Bioinformatics in molecular medicine
Diagnostics, Machine learning, Nanopore, Sequencing
Research aim
We are a bioinformatics lab that creates and applies innovative data science methods to advance our understanding of disease biology and molecular medicine with a focus on cancer research.
About us
Machine learned diagnostics with impact
We specialize in developing advanced machine learning and artificial intelligence algorithms to achieve various critical (pre-)clinical objectives using modern omics data. For instance, our recently published Sturgeon algorithm (Nature, Oct 2023) we drastically reduced the time required for (pediatric) CNS cancer diagnostics with native DNA Nanopore sequencing and methylation classification using deep learning. This enables truly intraoperative diagnosis, directly influencing the treatment. This is a clear example of our constant quest for actual, clinical, bedside impact. To facilitate these results, we also focus on laying the necessary groundwork, such as by rigorously comparing the newest Nanopore base-calling models and studying colorectal cancer cell evolution at a single-cell level. Interest areas in the lab are broad and range from GWAS, to liquid biopsy classification under data sparsity, to 3D genome conformation and epigenetics.

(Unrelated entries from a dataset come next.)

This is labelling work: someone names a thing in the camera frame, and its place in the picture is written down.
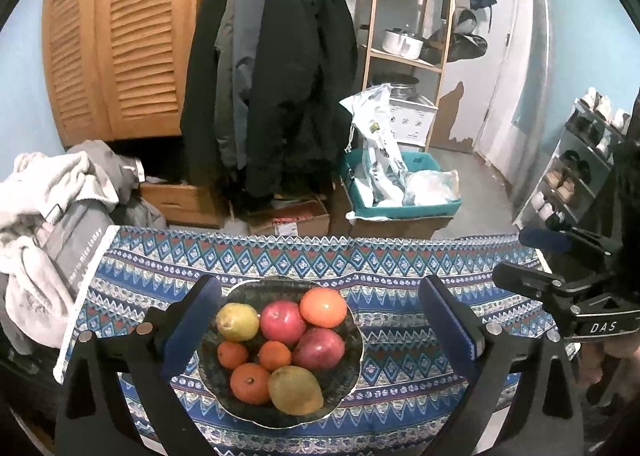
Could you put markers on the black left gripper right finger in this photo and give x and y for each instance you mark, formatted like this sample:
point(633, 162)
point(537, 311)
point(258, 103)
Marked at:
point(544, 417)

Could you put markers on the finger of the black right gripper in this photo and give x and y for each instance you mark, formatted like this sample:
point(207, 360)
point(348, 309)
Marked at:
point(555, 294)
point(577, 243)

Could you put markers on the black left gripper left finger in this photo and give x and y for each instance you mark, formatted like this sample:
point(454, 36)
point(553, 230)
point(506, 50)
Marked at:
point(94, 418)

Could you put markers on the small orange tangerine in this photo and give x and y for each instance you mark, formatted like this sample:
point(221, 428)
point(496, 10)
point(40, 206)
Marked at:
point(231, 354)

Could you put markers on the large orange with stem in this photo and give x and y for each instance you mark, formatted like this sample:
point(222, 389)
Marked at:
point(249, 384)

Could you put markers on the yellow apple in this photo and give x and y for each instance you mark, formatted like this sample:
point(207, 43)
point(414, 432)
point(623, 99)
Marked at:
point(237, 322)

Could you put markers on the green yellow mango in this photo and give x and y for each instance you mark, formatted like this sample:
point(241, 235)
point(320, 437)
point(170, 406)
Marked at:
point(295, 391)

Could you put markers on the round orange fruit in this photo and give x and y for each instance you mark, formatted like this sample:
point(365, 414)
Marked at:
point(323, 307)

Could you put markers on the dark red apple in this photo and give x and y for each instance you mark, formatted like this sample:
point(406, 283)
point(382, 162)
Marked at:
point(319, 349)

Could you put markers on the person's right hand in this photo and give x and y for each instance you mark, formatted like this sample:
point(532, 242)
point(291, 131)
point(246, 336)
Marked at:
point(596, 358)

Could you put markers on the grey shoe rack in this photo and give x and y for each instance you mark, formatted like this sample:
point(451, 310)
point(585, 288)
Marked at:
point(578, 166)

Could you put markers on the blue patterned tablecloth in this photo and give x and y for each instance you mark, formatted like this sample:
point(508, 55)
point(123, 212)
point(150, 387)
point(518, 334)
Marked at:
point(406, 390)

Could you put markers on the clear plastic bag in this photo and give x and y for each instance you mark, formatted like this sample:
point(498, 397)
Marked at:
point(431, 188)

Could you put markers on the brown cardboard box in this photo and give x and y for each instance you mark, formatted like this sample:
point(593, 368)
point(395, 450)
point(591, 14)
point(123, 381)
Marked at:
point(338, 205)

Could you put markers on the teal plastic bin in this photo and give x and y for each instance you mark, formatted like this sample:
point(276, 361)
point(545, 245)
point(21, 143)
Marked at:
point(357, 189)

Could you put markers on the white printed plastic bag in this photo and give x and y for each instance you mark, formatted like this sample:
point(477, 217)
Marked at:
point(384, 169)

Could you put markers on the white patterned box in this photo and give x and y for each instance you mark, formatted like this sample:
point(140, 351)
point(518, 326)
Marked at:
point(412, 121)

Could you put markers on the grey white clothes pile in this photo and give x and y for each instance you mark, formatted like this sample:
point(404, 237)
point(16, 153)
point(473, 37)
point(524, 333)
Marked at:
point(55, 211)

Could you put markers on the wooden shelf rack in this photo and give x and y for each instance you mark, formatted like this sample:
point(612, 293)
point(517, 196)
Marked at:
point(418, 17)

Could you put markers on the metal pot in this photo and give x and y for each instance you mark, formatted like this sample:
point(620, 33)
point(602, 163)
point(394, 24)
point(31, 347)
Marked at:
point(402, 86)

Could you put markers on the wooden drawer box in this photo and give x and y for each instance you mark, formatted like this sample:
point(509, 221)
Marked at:
point(184, 204)

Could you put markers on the open flat cardboard box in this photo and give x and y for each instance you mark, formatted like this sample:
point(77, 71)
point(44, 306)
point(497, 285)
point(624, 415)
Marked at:
point(307, 218)

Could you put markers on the black hanging coat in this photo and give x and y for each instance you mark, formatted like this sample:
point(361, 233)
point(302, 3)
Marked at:
point(297, 130)

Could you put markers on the grey hanging jacket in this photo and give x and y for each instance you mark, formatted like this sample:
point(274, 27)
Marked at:
point(236, 44)

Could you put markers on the wooden louvered cabinet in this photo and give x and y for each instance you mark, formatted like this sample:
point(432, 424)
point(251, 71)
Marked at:
point(116, 69)

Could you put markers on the white pot with handle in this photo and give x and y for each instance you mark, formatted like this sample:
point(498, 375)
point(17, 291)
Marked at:
point(402, 44)

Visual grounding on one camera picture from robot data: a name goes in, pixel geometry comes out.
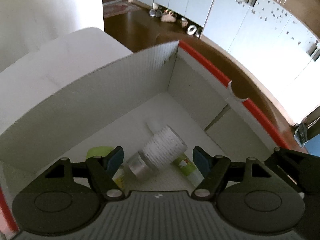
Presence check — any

Additionally, we create classification models for patient cohort and clinical trial data to improve diagnostics and enable personalization of treatment strategies. Our track record includes the development of classifiers which can predict treatment benefit in multiple myeloma and colorectal cancer.
Our lab is mainly funded by the Oncode Institute, NWO Vidi grant and ERC consolidator grant, among others.